# What to work on
Filter the listing below, copying every line in which the word "noun" appears.
*** The records Section Begins ***
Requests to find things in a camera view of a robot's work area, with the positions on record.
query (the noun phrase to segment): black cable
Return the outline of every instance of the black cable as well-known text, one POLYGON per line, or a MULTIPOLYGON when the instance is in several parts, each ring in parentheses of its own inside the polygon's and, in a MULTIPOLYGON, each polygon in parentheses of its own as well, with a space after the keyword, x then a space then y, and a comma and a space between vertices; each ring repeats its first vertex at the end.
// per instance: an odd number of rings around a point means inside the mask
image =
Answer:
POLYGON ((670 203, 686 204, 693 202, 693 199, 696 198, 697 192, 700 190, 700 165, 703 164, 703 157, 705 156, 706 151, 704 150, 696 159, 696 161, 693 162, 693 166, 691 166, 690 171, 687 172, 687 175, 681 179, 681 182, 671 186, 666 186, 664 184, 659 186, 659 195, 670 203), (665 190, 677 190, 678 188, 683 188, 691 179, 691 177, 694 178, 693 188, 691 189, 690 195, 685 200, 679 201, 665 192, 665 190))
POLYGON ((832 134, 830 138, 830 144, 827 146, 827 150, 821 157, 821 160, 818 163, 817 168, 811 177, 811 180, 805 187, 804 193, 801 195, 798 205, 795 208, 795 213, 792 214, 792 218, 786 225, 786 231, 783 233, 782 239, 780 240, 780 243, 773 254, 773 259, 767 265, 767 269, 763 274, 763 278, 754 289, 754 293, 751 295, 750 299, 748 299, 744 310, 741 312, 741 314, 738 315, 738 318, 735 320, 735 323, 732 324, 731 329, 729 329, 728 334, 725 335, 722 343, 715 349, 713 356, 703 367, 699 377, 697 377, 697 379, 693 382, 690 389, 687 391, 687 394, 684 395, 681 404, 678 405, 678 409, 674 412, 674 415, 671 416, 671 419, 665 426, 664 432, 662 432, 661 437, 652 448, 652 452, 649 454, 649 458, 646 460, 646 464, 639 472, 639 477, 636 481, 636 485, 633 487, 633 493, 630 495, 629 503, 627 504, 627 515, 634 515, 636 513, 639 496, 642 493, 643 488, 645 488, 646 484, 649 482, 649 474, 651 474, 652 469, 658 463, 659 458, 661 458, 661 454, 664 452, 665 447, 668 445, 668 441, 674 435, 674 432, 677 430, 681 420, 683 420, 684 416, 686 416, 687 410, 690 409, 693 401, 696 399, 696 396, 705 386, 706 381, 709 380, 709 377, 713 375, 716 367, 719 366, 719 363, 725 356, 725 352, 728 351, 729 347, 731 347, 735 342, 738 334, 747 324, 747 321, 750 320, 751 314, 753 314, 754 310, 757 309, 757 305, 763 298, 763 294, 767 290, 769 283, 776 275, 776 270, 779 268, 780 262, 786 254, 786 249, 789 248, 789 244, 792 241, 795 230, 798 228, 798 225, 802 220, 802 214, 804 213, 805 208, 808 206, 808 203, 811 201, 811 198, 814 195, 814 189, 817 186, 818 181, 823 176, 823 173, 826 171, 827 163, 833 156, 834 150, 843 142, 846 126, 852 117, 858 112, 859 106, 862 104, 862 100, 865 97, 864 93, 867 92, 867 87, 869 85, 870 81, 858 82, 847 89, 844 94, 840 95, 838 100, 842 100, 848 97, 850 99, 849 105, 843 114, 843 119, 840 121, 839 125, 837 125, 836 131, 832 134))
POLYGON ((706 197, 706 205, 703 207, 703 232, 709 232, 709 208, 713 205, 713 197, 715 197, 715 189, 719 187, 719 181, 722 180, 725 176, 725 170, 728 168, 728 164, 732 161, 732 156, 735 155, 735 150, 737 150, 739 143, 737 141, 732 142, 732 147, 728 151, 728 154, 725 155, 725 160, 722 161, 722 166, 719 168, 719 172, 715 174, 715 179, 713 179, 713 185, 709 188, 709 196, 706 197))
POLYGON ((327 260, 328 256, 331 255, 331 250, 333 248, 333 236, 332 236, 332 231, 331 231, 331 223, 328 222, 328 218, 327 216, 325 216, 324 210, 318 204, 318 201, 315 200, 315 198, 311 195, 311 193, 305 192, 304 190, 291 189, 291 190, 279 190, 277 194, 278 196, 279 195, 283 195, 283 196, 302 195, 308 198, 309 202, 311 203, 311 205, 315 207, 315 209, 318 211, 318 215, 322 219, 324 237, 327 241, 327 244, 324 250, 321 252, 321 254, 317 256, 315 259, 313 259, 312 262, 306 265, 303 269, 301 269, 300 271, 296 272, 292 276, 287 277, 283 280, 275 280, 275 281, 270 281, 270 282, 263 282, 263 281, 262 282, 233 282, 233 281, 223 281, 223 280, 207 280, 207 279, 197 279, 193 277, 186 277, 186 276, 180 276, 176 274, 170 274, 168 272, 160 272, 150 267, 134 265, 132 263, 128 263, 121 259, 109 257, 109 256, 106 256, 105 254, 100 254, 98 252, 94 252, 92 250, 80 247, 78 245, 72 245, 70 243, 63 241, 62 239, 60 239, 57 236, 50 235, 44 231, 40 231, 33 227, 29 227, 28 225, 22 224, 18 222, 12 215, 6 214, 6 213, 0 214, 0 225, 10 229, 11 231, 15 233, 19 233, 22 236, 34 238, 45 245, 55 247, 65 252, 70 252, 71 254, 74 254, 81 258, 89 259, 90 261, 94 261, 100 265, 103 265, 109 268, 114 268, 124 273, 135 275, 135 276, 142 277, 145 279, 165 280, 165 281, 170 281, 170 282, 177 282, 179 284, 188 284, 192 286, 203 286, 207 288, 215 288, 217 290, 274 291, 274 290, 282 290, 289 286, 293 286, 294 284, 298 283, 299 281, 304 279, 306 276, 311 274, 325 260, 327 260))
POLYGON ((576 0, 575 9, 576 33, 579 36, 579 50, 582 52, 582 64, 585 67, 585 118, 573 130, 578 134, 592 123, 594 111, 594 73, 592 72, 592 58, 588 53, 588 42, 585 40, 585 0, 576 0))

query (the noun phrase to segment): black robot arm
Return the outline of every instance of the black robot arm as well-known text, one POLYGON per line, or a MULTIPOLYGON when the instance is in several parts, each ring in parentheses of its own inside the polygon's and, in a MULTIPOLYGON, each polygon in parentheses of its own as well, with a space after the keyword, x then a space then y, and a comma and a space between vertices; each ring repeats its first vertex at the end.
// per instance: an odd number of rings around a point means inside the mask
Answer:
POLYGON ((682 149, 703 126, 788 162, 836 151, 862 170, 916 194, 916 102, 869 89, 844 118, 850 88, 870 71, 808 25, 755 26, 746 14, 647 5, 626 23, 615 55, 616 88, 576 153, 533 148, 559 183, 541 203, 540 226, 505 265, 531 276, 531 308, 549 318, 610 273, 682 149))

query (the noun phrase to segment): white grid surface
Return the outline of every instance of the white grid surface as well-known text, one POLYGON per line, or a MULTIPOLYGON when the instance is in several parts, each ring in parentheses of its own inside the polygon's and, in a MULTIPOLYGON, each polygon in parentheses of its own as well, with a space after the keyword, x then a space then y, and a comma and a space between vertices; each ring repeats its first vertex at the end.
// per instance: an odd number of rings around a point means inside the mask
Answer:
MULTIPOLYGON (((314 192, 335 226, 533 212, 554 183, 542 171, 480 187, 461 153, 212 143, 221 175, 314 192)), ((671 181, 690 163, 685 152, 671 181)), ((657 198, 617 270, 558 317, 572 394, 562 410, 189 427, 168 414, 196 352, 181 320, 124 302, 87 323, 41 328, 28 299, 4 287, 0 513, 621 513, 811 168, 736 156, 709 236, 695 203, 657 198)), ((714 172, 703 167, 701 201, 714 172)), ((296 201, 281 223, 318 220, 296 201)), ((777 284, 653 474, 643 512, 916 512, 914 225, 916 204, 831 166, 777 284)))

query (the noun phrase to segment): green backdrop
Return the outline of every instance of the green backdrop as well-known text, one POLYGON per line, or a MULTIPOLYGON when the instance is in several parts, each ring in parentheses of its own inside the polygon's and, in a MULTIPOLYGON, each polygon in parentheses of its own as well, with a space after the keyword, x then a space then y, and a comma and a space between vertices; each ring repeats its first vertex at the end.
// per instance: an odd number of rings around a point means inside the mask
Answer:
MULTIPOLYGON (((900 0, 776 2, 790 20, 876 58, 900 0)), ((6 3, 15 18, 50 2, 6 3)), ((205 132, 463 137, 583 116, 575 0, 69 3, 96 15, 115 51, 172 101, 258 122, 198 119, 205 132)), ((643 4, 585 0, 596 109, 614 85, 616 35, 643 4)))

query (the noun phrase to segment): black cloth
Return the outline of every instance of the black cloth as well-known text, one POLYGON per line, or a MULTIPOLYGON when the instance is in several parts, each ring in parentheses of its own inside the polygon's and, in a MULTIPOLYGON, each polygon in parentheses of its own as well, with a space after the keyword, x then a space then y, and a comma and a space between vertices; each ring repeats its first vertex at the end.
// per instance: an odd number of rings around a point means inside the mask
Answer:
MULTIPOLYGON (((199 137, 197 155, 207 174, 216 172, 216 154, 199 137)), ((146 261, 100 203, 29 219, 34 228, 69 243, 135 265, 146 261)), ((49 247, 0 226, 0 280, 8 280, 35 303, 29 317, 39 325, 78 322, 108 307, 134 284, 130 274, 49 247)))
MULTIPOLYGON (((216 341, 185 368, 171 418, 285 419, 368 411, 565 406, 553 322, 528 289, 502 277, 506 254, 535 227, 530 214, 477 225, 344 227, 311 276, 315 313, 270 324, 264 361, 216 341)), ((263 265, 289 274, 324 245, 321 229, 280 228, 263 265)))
*** The records Section Ends ***
*** The records Section Begins ***
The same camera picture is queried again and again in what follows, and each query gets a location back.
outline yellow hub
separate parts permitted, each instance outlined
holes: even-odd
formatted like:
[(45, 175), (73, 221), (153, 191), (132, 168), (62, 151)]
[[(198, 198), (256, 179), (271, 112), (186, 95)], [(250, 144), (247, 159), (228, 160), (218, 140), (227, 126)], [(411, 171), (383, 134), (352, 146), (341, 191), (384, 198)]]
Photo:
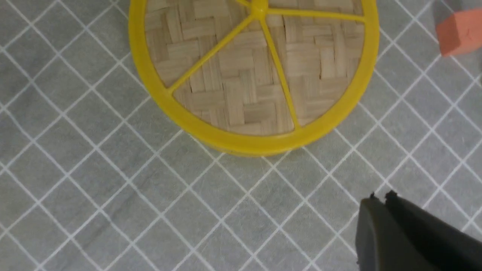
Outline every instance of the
*** The records Section Ends ***
# Reply
query (the noun phrase to segment): black cable
query (the noun phrase to segment): black robot arm
query (the noun phrase to segment): white grid surface
query (the noun phrase to segment): green backdrop
query (the noun phrase to segment): black cloth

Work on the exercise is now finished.